Crowley. Crowley was still talking. “First off, you never made me miserable. Why would I keep hanging out with you if you’d made me miserable? I may be stupid sometimes, but I’m not that much of an idiot, yeah? I don’t– I couldn’t possibly do better than you. Not in a million years. You’re the best, always have been. You’re literally an angel–“

Aziraphale bit back a frantic sort of laugh, barely catching it and turning it into a gasping breath. No, it wouldn’t do at all to break down right now, not while Crowley was here, being so wonderful and gentle and kind. Aziraphale had just promised to be better, he wasn’t about to fail that promise so quickly!

Crowley stopped. “I don’t understand. What happened? Did someone hurt you? I was only gone for an hour.”

He sounded so afraid, and Aziraphale was reminded suddenly of nightmares of burning books and fire in Heaven and attacks by angels in the night– he could see the ghost of the panic that always haunted Crowley when he awoke from those dreams in his golden eyes now.

Get a grip on yourself, you useless angel, Aziraphale scolded himself. Don't force him to bear your problems on top of his own. You should be better than this. You should be stronger than this. You must not worry poor Crowley any further. Be better.
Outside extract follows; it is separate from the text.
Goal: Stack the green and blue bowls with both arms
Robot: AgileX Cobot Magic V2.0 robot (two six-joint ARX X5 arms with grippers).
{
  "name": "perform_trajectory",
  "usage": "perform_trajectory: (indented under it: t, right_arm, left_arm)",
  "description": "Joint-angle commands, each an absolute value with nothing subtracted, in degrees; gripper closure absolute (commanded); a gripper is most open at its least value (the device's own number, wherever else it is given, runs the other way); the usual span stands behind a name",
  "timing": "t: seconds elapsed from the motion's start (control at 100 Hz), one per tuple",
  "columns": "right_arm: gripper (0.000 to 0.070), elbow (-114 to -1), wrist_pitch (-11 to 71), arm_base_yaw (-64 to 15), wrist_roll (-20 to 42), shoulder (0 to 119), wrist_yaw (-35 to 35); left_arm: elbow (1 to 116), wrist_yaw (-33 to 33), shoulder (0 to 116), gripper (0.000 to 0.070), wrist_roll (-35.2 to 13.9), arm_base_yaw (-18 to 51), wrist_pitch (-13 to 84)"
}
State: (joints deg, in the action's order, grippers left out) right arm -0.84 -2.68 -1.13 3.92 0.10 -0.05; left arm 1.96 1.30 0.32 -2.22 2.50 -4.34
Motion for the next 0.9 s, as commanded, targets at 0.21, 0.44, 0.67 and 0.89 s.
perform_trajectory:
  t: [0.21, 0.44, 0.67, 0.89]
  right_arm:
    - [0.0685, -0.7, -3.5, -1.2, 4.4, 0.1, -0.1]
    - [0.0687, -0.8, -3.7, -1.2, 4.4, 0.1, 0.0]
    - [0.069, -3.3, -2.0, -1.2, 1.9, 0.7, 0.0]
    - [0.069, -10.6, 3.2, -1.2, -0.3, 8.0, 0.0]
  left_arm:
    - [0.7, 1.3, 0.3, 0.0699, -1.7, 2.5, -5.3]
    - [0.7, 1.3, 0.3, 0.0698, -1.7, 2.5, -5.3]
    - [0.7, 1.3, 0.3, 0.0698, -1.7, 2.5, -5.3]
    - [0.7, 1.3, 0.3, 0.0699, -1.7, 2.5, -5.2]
Aziraphale smiled, as gently as he could and only slightly watery. "No one hurt me, dear. I promise. As I said, I was just… lost in thought for a little bit. Don't you worry about me, alright?"

"Angel…"

"Crowley. I'm fine." And then, to underscore his point, Aziraphale untangled his hands from Crowley's and patted his knees before standing. "Right. Shall I make some tea? Or would you prefer coffee? Cocoa? How were the plants?"

"Waitwaitwait," Crowley said, leaping up and blocking the path to the kitchenette. "Aziraphale, stop. What– why– why won't you talk to me?"

Aziraphale blinked. "I don't… I don't want to upset you."

"Bit late for that!" Crowley snapped.

Aziraphale flinched, the guilt clawing its way back up his throat like bile. "I– I'm sorry. I'm sorry, I’m so sorry–"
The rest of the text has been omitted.